Using the data below, copy out all lines with the word "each".

» Data shown
※ ※ ※
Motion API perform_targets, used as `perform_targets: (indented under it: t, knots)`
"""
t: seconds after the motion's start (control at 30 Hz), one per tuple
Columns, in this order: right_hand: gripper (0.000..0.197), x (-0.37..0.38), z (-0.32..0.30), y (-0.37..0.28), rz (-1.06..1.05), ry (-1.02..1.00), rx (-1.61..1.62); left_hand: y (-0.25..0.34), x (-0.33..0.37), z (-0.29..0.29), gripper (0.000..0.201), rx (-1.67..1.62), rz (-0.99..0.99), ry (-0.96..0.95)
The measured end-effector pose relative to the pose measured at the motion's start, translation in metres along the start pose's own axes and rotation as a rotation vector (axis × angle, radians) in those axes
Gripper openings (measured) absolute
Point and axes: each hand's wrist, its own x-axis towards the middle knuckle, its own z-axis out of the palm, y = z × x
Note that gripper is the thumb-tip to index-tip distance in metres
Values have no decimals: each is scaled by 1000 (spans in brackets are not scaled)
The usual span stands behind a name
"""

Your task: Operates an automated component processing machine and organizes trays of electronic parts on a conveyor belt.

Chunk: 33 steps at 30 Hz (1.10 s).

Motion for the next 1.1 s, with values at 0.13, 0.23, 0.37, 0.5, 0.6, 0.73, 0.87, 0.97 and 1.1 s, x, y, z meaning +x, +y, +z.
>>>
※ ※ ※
» Solution to the problem
Point and axes: each hand's wrist, its own x-axis towards the middle knuckle, its own z-axis out of the palm, y = z × x
Values have no decimals: each is scaled by 1000 (spans in brackets are not scaled)

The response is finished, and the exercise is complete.